Friday, July 24, 2020

Andrew R. Hom's "International Relations and the Problem of Time"

Andrew Hom is a Senior Lecturer in International Relations at the University of Edinburgh and an Associate Editor of the journal, International Relations. He is the co-editor of Moral Victories: The Ethics of Winning Wars (2017) and Time, Temporality, and Global Politics (2016).

Hom applied the “Page 99 Test” to his new book, International Relations and the Problem of Time, and reported the following:
Had I known I would have the opportunity to take the page 99 test for International Relations and the Problem of Time, I would have made sure that something dramatic happened on that page, as when scientists invented the Doomsday Clock – the ticking symbol of dread – to reckon with the nuclear revolution and other forms of apocalypse (it is 100 seconds to midnight, by the way). Or at least that someone would deliver a memorable quote – like ancient references to “Time the Destroyer”, or when a Minister in the UK Parliament accused the Conservative government of “using time as a weapon” in debates about foreign policy.

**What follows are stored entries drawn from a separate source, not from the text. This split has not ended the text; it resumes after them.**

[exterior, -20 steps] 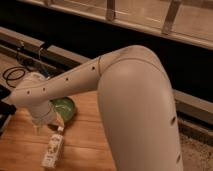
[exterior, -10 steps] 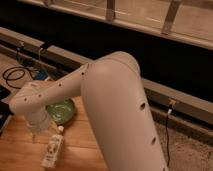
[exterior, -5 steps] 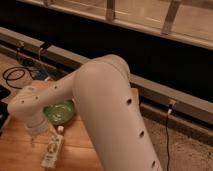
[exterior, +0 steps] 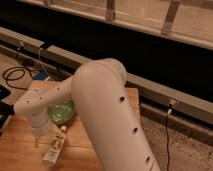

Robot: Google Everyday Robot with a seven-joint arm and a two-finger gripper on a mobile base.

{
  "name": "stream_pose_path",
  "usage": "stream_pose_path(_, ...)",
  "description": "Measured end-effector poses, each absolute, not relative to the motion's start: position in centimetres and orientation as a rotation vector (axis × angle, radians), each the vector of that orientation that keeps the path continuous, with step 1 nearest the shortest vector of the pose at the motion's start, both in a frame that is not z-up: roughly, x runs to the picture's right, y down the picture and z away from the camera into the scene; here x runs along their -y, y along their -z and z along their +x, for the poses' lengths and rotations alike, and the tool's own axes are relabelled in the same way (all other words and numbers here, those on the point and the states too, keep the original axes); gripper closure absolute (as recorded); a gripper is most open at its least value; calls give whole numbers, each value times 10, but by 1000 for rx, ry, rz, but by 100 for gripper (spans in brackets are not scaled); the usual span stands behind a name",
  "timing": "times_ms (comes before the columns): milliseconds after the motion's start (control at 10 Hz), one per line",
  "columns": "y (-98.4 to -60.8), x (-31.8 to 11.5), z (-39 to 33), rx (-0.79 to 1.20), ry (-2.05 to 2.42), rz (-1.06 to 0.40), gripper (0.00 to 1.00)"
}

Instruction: Place the bottle in the ceramic bowl

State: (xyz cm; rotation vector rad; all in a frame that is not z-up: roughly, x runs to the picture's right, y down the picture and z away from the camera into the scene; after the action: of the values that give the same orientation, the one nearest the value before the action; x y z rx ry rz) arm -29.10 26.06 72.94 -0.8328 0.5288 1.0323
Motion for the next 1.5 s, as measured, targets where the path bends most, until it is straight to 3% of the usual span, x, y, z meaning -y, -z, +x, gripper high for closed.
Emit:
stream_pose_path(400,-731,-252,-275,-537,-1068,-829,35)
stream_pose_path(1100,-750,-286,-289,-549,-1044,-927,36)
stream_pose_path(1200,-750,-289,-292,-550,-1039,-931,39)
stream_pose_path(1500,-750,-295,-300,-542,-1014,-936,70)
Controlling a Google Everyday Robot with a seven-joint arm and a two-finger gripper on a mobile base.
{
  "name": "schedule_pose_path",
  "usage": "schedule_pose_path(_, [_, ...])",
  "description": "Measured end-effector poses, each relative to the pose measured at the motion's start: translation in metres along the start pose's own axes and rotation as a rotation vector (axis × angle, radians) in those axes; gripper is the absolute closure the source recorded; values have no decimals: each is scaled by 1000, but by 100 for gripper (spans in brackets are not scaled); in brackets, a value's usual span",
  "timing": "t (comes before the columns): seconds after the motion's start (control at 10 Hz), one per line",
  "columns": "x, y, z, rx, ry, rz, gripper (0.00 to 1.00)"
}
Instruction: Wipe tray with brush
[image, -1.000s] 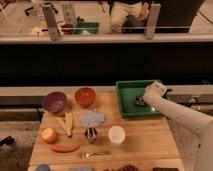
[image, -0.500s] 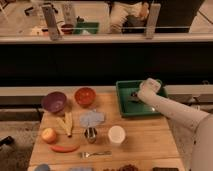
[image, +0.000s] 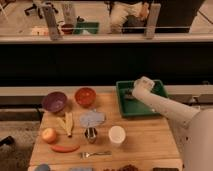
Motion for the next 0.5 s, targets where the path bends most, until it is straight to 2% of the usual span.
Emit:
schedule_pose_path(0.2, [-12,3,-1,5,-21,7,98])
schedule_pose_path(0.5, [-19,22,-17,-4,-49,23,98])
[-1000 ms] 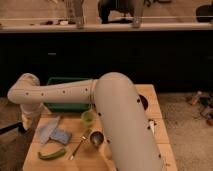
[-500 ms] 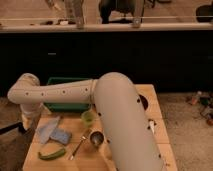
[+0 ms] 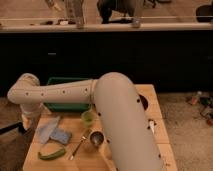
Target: Wipe purple bowl with towel
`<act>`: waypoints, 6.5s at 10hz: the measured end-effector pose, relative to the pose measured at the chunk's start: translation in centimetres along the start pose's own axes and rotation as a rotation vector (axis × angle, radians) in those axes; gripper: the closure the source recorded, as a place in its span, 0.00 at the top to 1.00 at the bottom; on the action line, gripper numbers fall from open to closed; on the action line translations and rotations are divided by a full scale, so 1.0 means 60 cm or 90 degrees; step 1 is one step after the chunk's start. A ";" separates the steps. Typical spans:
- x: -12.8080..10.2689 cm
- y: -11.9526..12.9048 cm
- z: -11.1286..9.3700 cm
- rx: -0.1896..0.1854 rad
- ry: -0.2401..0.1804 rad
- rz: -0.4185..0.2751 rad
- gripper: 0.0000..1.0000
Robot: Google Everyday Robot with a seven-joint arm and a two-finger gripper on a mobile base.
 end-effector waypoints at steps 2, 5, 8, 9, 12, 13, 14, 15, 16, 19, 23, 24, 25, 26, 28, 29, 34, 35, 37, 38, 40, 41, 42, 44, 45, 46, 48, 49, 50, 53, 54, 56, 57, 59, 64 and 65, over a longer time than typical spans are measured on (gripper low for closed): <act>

Alas, while earlier and later portions of the book cover such episodes, page 99 is invested in the less striking but equally important work of carefully building up conceptual tools to help us see just why and how time matters in world politics. It discusses mechanistic, historical, and structural-rationalist explanations in the study of International Relations (IR), comparing them based on how (and how much) they filter experience into a manageable amount of evidence or data; how they “cleave” or establish the bookends of the explanatory sequence; and how they turn surprising or discordant moments into those turning points, tragic flaws, and twists of fate that lead political processes in puzzling directions. This discussion comes near the end of chapter three, which introduces temporal concepts from narrative theory to IR.

Hold on a second (you may object), history – ok, but mechanisms, structures, and rationality don’t sound very much like “timey wimey” issues?

Yet these ways of explaining political phenomena are central to IR, which would be unrecognizable without references to history, the “structure of international anarchy”, assumptions about rational state behaviour, or accounts of how certain inputs mechanically produce reliable outpus. And one of the main goals of the book is to show that while many discussions may not appear temporal, and most scholars have not concerned themselves with time, IR concepts and modes of knowledge depend very much on hidden ideas about time. Following on from this, the book also shows just how IR theories and methods perpetuate particular ways of imagining and relating to time.

To accomplish this, Part One of the book develops a novel account of time as not just having political consequences but as a social and political phenomenon all the way down. Departing from other philosophical and theoretical treatments, which tend to assume some metaphysical or natural content to time, my book argues that all concepts of time and temporal symbols refer to underlying timing practices. Here timing means not just ‘when’ something happens but to much larger and more creative efforts to stitch together social relations and complex processes so that life unfolds in one way rather than others, and produces this outcome instead of that. References to time and temporality, then, refer not to objective features of the universe but to human efforts to time – a basic, pervasive, and widely overlooked aspect of social and political life.

Because it begins from such a different starting point, Part One also defends timing theory against prominent alternatives, before developing more precise analytical tools (as on page 99) to help us identify and unpack IR’s temporal foundations. Part Two then demonstrates this and discusses the consequences for how we think about world politics, covering disciplinary history, philosophies of social science, quantitative methods, studies of international institutions, and critical theory. It concludes by arguing that once we fully grasp the importance of timing and time for international politics, IR looks very different from conventional wisdoms about quantitative-qualitative, theory-narrative, general-particular, empirical-interpretive, or scientific-critical divides.